Description of the task - Determine how many lines in the records that follow hold the string "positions". Only that number should be returned.

----------

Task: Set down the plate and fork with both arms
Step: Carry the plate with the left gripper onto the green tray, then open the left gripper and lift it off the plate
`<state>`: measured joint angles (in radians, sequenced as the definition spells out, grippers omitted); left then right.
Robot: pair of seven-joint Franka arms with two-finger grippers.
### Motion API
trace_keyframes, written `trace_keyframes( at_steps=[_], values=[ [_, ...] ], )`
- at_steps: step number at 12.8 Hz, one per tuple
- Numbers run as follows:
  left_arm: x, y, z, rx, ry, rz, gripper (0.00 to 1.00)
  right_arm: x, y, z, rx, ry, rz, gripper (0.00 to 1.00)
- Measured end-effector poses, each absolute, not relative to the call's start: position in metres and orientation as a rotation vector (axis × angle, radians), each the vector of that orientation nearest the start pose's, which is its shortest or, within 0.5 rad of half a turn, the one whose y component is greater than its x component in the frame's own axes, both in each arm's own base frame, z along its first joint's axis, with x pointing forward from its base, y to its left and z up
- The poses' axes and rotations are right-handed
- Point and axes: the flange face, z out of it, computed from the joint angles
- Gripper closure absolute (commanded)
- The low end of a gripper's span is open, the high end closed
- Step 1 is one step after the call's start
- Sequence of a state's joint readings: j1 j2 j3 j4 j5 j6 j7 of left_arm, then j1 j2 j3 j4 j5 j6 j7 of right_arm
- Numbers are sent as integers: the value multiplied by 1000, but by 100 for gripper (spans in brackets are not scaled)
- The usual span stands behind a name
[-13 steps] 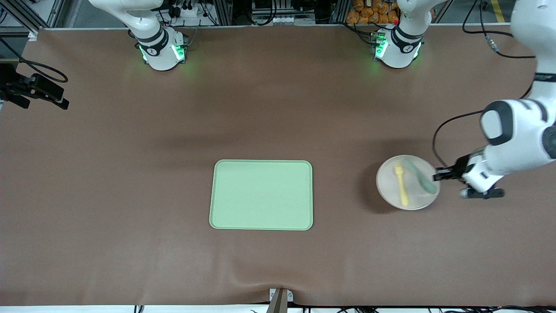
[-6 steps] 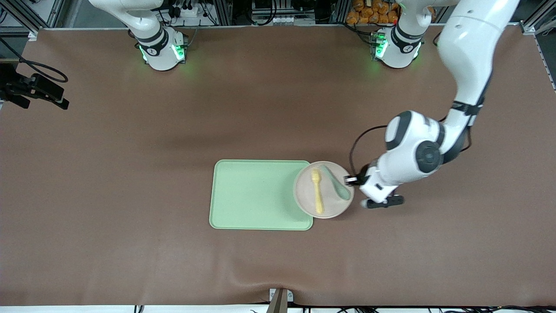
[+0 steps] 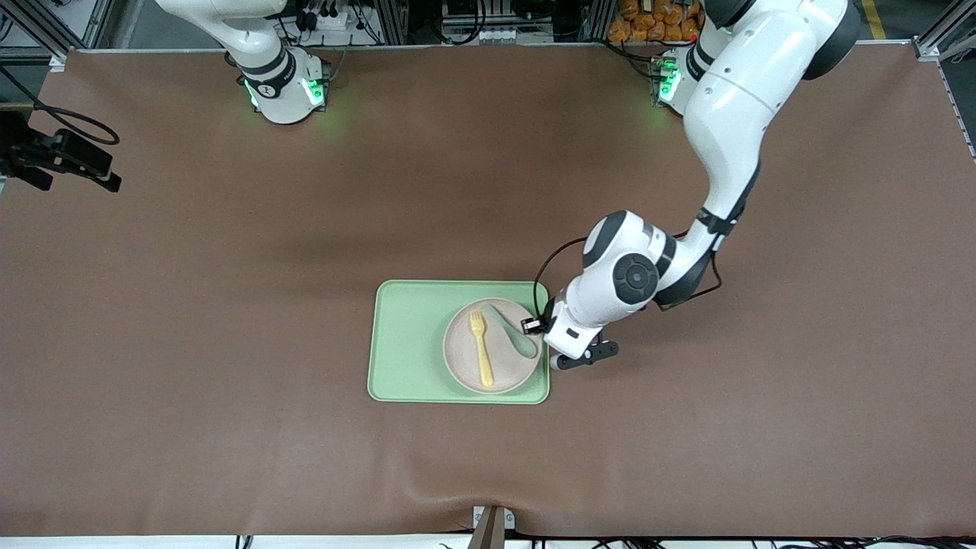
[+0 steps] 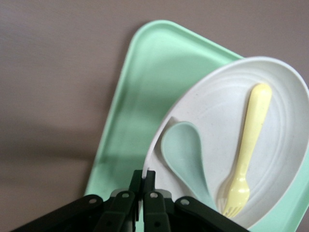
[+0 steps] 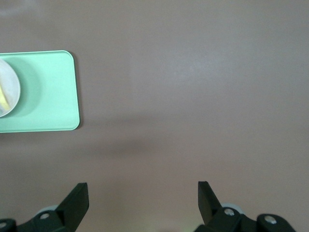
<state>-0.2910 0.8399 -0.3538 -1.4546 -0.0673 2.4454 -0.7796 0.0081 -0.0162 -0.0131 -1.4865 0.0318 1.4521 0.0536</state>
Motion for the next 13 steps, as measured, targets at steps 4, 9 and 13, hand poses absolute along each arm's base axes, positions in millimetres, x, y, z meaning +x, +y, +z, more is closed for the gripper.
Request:
trace_keyframes(
  at_steps=[4,9,13],
  values=[
    [617,-412,205,-3447,-618,85,100,537,1,662,-3109,86,29,0],
    [606,-426,198,-3437,-621,111,13,541,4,657,-3108,78,43,0],
    [621,-416,205,-3430,-699,50,0,544,9,651,-3106,61,59,0]
  ],
)
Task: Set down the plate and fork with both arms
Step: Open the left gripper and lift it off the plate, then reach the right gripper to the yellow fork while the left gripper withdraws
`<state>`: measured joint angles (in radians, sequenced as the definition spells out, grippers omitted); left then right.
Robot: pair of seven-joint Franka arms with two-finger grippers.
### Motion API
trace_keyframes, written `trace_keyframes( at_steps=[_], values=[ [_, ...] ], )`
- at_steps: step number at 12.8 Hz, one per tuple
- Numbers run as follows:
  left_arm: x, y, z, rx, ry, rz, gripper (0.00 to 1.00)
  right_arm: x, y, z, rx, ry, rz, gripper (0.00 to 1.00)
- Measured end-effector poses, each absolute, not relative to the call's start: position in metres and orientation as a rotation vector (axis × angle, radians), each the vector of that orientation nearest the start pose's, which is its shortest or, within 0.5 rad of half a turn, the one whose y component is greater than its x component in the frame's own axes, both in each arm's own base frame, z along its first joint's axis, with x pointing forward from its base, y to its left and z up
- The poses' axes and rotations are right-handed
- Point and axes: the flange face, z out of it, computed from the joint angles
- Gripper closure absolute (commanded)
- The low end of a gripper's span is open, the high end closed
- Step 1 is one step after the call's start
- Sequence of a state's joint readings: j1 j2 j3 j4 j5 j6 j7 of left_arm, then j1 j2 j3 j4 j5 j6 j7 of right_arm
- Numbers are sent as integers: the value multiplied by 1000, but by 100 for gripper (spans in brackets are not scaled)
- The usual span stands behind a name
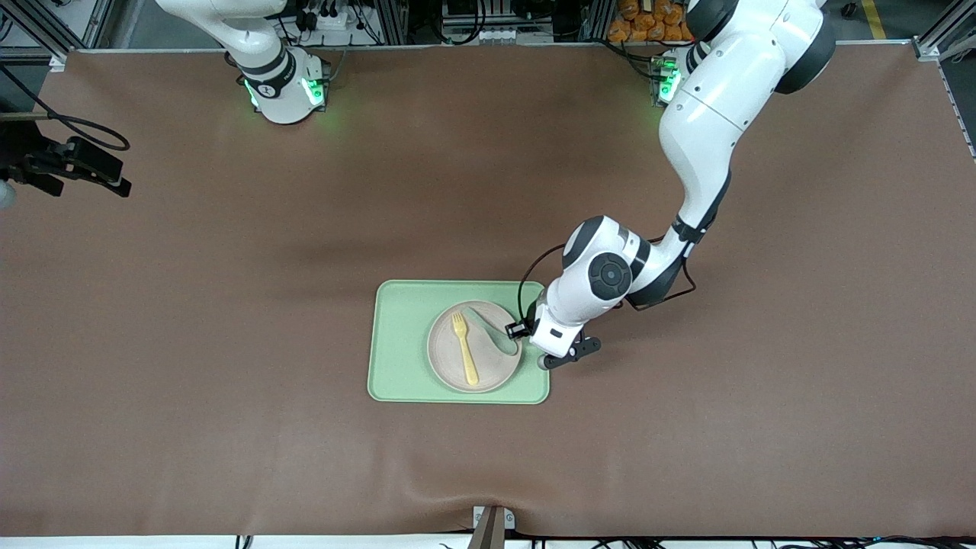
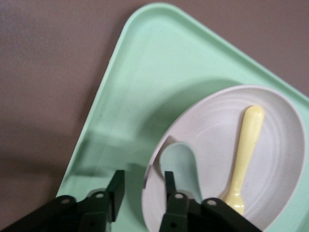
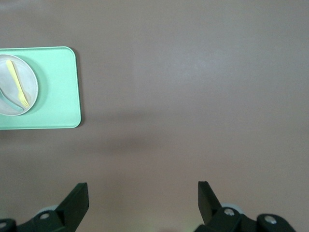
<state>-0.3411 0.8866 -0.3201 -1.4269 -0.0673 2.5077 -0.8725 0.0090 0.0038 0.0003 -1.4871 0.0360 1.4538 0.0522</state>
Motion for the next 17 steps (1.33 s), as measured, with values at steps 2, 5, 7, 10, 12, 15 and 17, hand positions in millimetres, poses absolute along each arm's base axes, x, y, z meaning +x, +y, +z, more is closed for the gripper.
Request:
trace_keyframes(
  at_steps=[2,5,7,10,12,15,17],
  values=[
    [632,-415,234,-3453,-703,-33,0,550,12,640,-3095,35,93,0],
    [650,-391,303,-3422,-624,-190,0,559,17,626,-3066,-16,123,0],
    [660,-366,352,-3394,-632,-252,0,561,35,622,-3043,-60,127,0],
    [668,-325,400,-3333,-670,-275,0,587,71,596,-3033,-139,81,0],
    [672,-294,417,-3276,-664,-253,0,609,104,570,-3032,-174,91,0],
    [662,-258,434,-3212,-521,-120,0,632,159,541,-3030,-215,75,0],
    [654,-232,449,-3183,-425,-65,0,646,177,516,-3028,-236,58,0]
  ],
)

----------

Task output - 2